Chernobyl' Stalkers have lately developed a proper veneration for this specific area, which they consider it as a post-atomic private home. They seem to be organized in paramilitary groups with names, symbols and rituals, while enjoying a dangerous trip to reach their final destination: the ghost town of Pripyat. They say they want to experience a different adventure, to test themselves and feel like they are the last survivors on the planet, just as they were in a real videogame; they want to break free from their routines and normal lives, while having fun and being isolated in a limbo with no rules for a while. They are a sort of post-romantic travelers, in love with these places which they consider almost sacred permeated with a tragic story not to be forgotten.
But Chernobyl's link with history is much deeper and more ancient, going far beyond the Soviet era. In fact here in Chernobyl in the eighteenth century the Hassidic movement has developed, one of the most important currents of the Jewish religion. In Chernobyl City there is the tomb of the founder of Hassidism, Rabbi Menachem Nochum Twersky, and this is why every year the Hassidic Jews make a pilgrimage to honor the memory of their founder and remember their historical and religious roots.

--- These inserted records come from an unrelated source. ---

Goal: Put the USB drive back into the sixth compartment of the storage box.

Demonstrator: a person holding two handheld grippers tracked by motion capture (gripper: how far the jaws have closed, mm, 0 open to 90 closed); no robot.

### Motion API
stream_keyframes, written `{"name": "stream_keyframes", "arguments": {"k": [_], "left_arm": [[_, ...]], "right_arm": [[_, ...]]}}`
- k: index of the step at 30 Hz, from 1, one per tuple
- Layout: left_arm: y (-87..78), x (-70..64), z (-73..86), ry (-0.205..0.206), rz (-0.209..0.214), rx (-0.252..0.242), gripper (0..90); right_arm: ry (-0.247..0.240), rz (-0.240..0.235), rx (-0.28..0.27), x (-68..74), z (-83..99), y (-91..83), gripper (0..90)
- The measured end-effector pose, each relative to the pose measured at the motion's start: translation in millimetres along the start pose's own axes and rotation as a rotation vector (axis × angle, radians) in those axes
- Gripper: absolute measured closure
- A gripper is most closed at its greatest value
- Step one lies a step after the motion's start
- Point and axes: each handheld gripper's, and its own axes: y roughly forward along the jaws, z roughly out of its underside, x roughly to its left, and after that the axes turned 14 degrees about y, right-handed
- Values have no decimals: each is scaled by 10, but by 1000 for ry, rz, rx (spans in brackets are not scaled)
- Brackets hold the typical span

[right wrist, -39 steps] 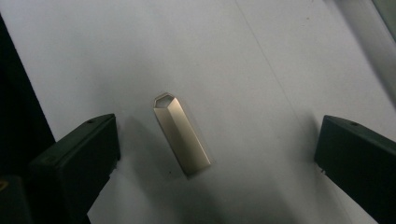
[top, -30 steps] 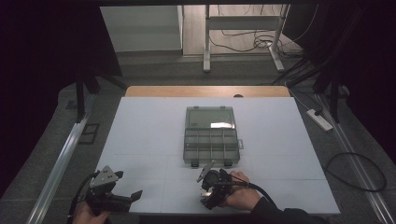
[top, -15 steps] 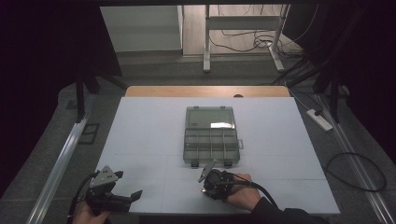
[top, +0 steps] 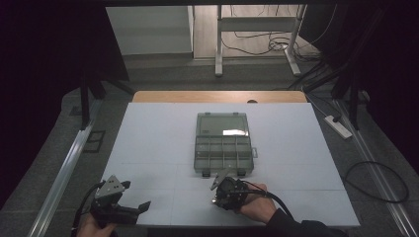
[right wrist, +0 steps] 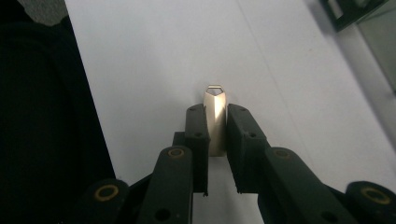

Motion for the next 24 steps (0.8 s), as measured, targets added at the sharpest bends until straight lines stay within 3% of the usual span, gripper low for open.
{"name": "stream_keyframes", "arguments": {"k": [12,24], "left_arm": [[4,2,0,-7,1,0,31],[3,6,0,-7,1,3,31]], "right_arm": [[33,-17,-78,-73,-62,-152,783],[60,-14,-122,-157,-119,-256,783]]}}
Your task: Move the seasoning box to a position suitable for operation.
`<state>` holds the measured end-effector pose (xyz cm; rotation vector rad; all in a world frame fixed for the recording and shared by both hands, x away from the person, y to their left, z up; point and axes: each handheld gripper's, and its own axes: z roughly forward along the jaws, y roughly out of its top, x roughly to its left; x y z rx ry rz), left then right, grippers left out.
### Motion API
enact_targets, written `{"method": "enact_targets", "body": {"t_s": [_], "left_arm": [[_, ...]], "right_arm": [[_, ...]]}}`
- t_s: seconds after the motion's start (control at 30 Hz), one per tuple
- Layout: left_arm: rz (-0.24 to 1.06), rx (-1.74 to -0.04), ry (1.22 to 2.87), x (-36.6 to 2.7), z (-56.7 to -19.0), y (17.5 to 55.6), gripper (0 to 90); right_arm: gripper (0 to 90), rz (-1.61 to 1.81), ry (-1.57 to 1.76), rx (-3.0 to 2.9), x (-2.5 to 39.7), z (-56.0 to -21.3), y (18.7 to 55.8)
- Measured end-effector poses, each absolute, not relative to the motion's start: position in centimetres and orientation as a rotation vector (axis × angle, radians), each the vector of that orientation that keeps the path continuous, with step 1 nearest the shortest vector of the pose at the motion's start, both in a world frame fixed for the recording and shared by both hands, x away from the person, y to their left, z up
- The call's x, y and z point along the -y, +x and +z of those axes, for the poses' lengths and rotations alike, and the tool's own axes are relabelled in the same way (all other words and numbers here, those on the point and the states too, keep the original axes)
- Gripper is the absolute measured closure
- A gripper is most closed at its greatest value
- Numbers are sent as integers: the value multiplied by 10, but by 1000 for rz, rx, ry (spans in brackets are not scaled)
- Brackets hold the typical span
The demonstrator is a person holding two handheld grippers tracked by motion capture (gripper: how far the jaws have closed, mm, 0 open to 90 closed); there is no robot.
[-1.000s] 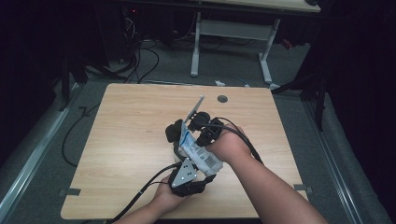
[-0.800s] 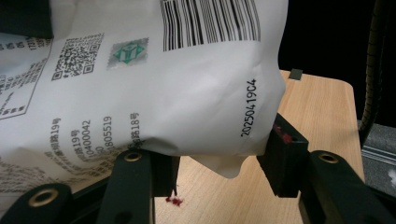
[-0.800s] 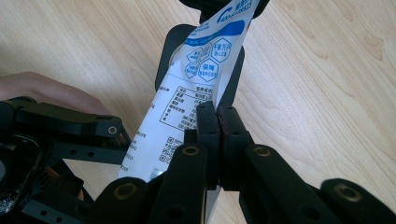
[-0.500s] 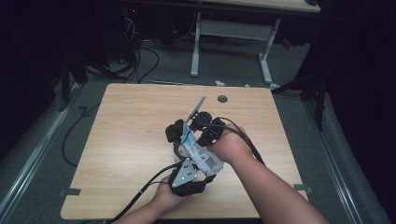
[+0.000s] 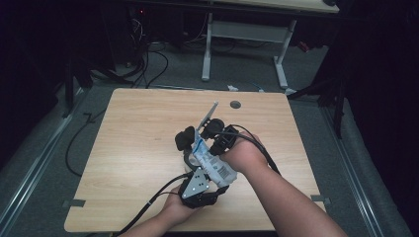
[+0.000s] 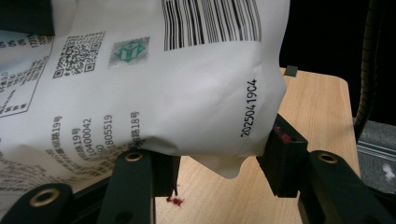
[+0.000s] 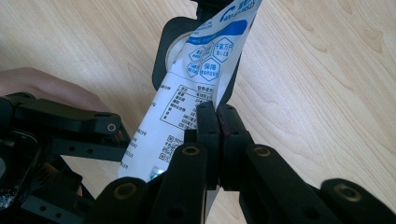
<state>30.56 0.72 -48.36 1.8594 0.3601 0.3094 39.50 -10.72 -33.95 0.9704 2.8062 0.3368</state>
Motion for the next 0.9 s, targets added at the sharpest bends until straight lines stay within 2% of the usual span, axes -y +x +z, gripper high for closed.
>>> {"method": "enact_targets", "body": {"t_s": [0.9], "left_arm": [[311,-360,1855,-7,-480,307,543]], "right_arm": [[894,345,987,-2798,110,-341,397]]}}
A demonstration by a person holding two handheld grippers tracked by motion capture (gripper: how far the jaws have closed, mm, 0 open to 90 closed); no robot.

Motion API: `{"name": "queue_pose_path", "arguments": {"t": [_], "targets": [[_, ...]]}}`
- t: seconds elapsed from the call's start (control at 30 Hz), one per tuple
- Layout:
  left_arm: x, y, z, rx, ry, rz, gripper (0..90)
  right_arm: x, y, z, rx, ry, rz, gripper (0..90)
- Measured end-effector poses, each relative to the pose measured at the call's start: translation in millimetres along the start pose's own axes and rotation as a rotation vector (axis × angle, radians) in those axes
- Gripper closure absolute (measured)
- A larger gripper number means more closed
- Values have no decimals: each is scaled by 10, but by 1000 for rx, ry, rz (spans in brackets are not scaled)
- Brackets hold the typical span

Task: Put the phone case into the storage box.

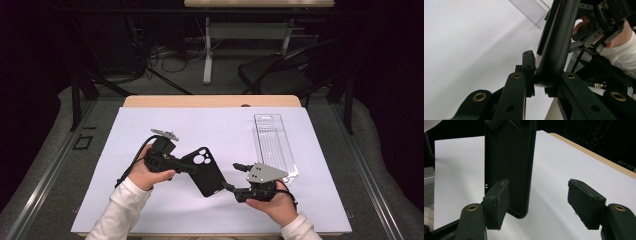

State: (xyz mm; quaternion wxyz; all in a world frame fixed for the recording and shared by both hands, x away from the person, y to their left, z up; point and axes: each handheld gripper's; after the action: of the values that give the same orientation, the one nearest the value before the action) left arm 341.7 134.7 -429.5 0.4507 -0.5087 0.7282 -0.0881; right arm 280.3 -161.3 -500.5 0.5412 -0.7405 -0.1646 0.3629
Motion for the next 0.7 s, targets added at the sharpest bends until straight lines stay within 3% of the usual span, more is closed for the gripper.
{"name": "queue_pose_path", "arguments": {"t": [0.4, 0.7], "targets": [[3, -120, 107, -45, -16, 77, 810, 79, -95, 5, -41, -11, 54, 318], [-5, -195, 113, -51, -34, 122, 810, 115, -184, -47, -54, -1, 78, 274]]}}
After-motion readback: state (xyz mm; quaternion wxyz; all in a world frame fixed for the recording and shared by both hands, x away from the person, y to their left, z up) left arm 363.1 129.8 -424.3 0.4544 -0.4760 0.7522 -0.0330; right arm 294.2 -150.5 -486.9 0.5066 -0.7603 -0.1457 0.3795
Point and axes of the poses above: each handheld gripper's, and its own axes: x roughly forward along the jaws, y roughly out of its underside, z roughly to its left, and after that the axes turned 10 degrees about y, right-handed
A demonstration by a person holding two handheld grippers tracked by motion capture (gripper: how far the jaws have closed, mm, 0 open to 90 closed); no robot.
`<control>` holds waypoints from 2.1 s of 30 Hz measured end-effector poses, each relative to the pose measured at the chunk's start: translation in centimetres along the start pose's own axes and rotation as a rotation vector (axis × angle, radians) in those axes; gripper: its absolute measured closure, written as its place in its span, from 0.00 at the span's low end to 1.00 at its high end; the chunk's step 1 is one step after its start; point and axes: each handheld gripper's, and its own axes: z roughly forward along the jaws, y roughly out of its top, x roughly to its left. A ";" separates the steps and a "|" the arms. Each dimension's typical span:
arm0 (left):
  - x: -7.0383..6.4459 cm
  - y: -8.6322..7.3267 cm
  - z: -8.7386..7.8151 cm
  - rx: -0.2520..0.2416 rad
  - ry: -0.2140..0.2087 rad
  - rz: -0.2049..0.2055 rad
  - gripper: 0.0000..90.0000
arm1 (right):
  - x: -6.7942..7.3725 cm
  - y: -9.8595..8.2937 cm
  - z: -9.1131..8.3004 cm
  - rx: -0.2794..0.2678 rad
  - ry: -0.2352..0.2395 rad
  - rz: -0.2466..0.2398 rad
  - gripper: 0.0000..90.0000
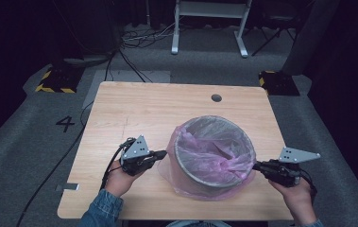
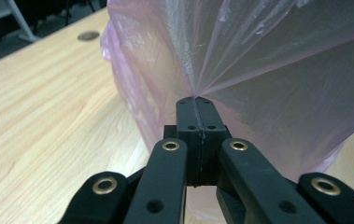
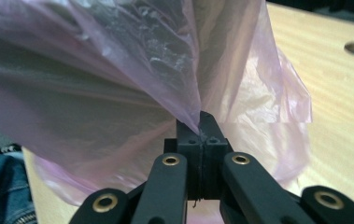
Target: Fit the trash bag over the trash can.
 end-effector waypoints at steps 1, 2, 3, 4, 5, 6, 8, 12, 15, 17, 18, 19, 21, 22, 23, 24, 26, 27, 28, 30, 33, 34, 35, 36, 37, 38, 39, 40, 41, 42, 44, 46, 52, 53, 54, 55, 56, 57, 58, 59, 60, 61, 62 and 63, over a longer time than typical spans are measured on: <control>0.0 -0.1 0.2 0.006 -0.001 0.001 1.00 | -0.2 -0.2 0.3 0.011 0.000 0.004 1.00; 0.0 -0.2 0.3 0.012 -0.004 -0.002 1.00 | -0.5 -0.5 0.6 0.027 -0.003 0.015 1.00; 0.0 -0.2 0.4 0.024 -0.002 0.003 1.00 | -0.6 -0.7 0.8 0.034 -0.005 0.018 1.00; 0.0 -0.3 0.5 0.035 0.002 0.005 1.00 | -0.8 -1.0 1.0 0.046 -0.005 0.027 1.00; 0.0 -0.4 0.7 0.045 0.001 0.006 1.00 | -0.9 -1.2 1.2 0.060 -0.005 0.034 1.00; 0.0 -0.5 0.9 0.064 0.014 0.011 1.00 | -1.1 -1.5 1.5 0.075 -0.008 0.037 1.00; 0.1 -0.9 1.3 0.096 0.018 0.006 1.00 | -1.4 -2.0 1.9 0.115 -0.028 0.040 1.00; 0.4 -1.5 1.2 0.059 -0.015 -0.030 1.00 | -1.7 -2.9 2.2 0.143 -0.031 0.067 1.00; 0.0 -1.1 0.2 -0.061 -0.106 -0.027 0.76 | -1.5 -2.7 1.5 0.115 -0.036 0.058 1.00; -0.3 -0.9 -0.3 -0.124 -0.136 -0.018 0.49 | -1.3 -2.4 0.9 0.088 -0.035 0.052 1.00; -0.5 -0.7 -0.5 -0.140 -0.144 -0.014 0.42 | -1.2 -2.2 0.6 0.079 -0.034 0.048 1.00; -0.5 -0.5 -0.6 -0.147 -0.156 -0.013 0.38 | -1.1 -1.9 0.4 0.066 -0.030 0.045 1.00; -0.6 -0.1 -0.6 -0.148 -0.142 -0.015 0.33 | -0.8 -1.4 0.0 0.049 -0.024 0.031 1.00; -0.7 0.1 -0.6 -0.149 -0.113 -0.006 0.30 | -0.7 -1.2 -0.1 0.042 -0.019 0.023 0.99; -0.6 0.4 -0.5 -0.143 -0.101 0.006 0.26 | -0.5 -0.9 -0.2 0.037 -0.014 0.009 0.99; -0.5 0.7 -0.4 -0.139 -0.098 0.012 0.27 | -0.4 -0.7 -0.2 0.034 -0.011 -0.001 0.99; -0.2 1.2 0.0 -0.132 -0.117 0.017 0.27 | -0.4 -0.2 -0.2 0.031 -0.004 -0.010 0.99; -0.1 1.4 0.2 -0.125 -0.121 0.022 0.27 | -0.4 0.1 -0.2 0.030 0.000 -0.012 0.99; -0.1 1.6 0.3 -0.118 -0.131 0.029 0.27 | -0.4 0.3 -0.1 0.028 0.004 -0.012 0.99; 0.0 1.9 0.4 -0.114 -0.161 0.048 0.30 | -0.4 0.9 0.0 0.029 0.008 -0.020 0.99; -0.4 2.0 0.5 -0.102 -0.201 0.091 0.51 | 0.0 1.5 0.3 0.030 0.015 -0.040 0.99; -0.6 2.1 0.4 -0.097 -0.200 0.105 0.62 | 0.0 1.7 0.4 0.033 0.019 -0.044 0.99; -0.8 2.1 0.4 -0.087 -0.181 0.115 0.74 | 0.1 1.8 0.5 0.037 0.021 -0.046 0.99; -0.9 2.2 0.4 -0.075 -0.164 0.114 0.83 | 0.1 1.8 0.7 0.043 0.019 -0.047 0.99; -1.0 2.2 0.4 -0.073 -0.151 0.112 0.94 | 0.1 1.8 0.8 0.047 0.020 -0.046 0.99; -1.1 2.3 0.4 -0.074 -0.128 0.111 1.00 | 0.1 1.8 0.9 0.051 0.019 -0.045 0.98; -1.2 2.3 0.5 -0.065 -0.106 0.111 1.00 | 0.1 1.8 1.0 0.055 0.017 -0.042 0.98; -1.2 2.3 0.5 -0.053 -0.087 0.117 1.00 | 0.1 1.8 1.0 0.058 0.015 -0.041 0.98; -1.3 2.3 0.6 -0.042 -0.059 0.114 1.00 | 0.1 1.7 1.0 0.059 0.015 -0.038 0.98; -1.2 2.2 0.6 -0.032 -0.031 0.114 1.00 | 0.1 1.7 1.0 0.062 0.014 -0.036 0.98; -1.0 2.0 0.6 -0.027 0.000 0.090 1.00 | 0.0 1.6 1.0 0.068 0.009 -0.034 0.98; -0.5 1.5 0.8 -0.010 0.013 0.063 1.00 | -0.1 1.5 1.1 0.074 0.010 -0.031 0.98; 0.1 0.2 1.7 0.054 0.044 0.043 1.00 | -0.7 0.9 1.5 0.111 -0.005 -0.014 1.00; 0.1 0.1 1.8 0.060 0.042 0.044 1.00 | -1.0 0.6 1.7 0.124 -0.010 0.001 1.00; 0.0 0.1 1.9 0.070 0.039 0.049 1.00 | -1.3 0.2 2.0 0.141 -0.017 0.020 1.00; -0.1 0.0 2.0 0.086 0.040 0.056 1.00 | -1.7 -0.2 2.2 0.157 -0.016 0.039 1.00; -0.1 0.0 2.2 0.102 0.046 0.062 1.00 | -2.0 -0.6 2.5 0.174 -0.012 0.054 1.00; -0.2 -0.1 2.3 0.122 0.054 0.066 1.00 | -2.2 -1.1 2.8 0.194 -0.013 0.066 1.00; -0.1 -0.3 2.5 0.143 0.061 0.068 1.00 | -2.3 -1.5 3.0 0.213 -0.015 0.079 1.00; 0.0 -0.6 2.7 0.169 0.069 0.071 1.00 | -2.4 -2.0 3.3 0.231 -0.014 0.089 1.00; 0.0 -0.8 3.0 0.199 0.076 0.072 1.00 | -2.5 -2.4 3.5 0.256 -0.018 0.097 1.00; 0.1 -1.1 3.1 0.215 0.083 0.067 1.00 | -2.6 -2.8 3.7 0.282 -0.022 0.102 1.00; 0.2 -1.4 3.2 0.218 0.079 0.054 1.00 | -2.7 -3.2 3.8 0.300 -0.023 0.110 1.00; 0.3 -1.6 3.1 0.212 0.069 0.043 1.00 | -2.7 -3.5 3.9 0.313 -0.014 0.118 1.00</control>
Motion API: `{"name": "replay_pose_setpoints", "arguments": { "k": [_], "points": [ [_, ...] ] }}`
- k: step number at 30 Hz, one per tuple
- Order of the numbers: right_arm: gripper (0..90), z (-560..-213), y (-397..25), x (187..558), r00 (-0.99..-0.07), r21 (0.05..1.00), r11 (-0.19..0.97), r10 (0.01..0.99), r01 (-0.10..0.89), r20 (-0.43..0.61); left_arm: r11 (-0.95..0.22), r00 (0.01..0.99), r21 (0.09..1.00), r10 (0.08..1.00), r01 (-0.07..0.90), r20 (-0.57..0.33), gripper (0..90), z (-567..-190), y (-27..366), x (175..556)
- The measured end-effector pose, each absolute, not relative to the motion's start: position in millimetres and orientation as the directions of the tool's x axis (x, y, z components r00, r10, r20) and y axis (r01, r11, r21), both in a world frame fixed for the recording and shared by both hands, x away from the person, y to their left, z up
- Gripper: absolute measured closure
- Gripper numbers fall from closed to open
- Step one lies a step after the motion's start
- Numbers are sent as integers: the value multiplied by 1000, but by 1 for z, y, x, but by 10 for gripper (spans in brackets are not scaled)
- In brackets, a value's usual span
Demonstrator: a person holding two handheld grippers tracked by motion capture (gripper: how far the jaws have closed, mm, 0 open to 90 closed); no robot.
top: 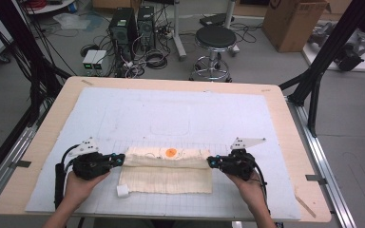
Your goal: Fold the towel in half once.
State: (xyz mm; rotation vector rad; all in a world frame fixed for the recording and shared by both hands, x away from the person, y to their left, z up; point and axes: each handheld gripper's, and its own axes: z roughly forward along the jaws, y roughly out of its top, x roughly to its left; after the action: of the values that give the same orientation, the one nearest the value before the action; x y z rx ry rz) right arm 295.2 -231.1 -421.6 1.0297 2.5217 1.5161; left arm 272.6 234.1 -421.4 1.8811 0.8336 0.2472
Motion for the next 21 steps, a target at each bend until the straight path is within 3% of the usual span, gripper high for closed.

And finally there is nature that has regenerated, in a changed way but in a lush form. Nature that can not be defined as uncontaminated, but here the plants, after 35 years of abandonment, have enveloped the city of Pripyat and the abandoned villages, and here you can meet wild animals such as wolves, foxes, bears, wild boars and elks. The Chernobyl exclusion zone has become a nature reserve, but a totally unnatural reserve. Today the Chernobyl dead zone is not so dead, is full of life, a mutated and unnatural life, forever.
But the consequences of Chernobyl are terrible. At the present time nine million people in Belarus, the Ukraine and western Russia continue living in areas with very high levels of radioactivity, consuming contaminated food and water. Eighty percent of the population of Belarus, Western Russia and North Ukraine suffers from various pathologies. After the Chernobyl disaster, in the contaminated areas there has been an increase of 100 times of the incidence in tumours of the thyroid and 50 times in other radiation-related tumours, such as leukaemia, bone and brain tumours. The incidence of malformations due to genetic mutations, of pathologies of the senses, cardio – vascular, skeletal and muscular systems and the connective tissues, as well as diseases of the nervous system and psychic disorders have increased by 30 times. The incidence of premature births has increased by 20 times.
And there will be still more effects to come from the women who at the time of the disaster were under the age of six and are now starting to have children. Only now will we begin to understand the effects of genetic mutation on future generations.
Chernobyl, after 35 years, is only at the beginning of its story.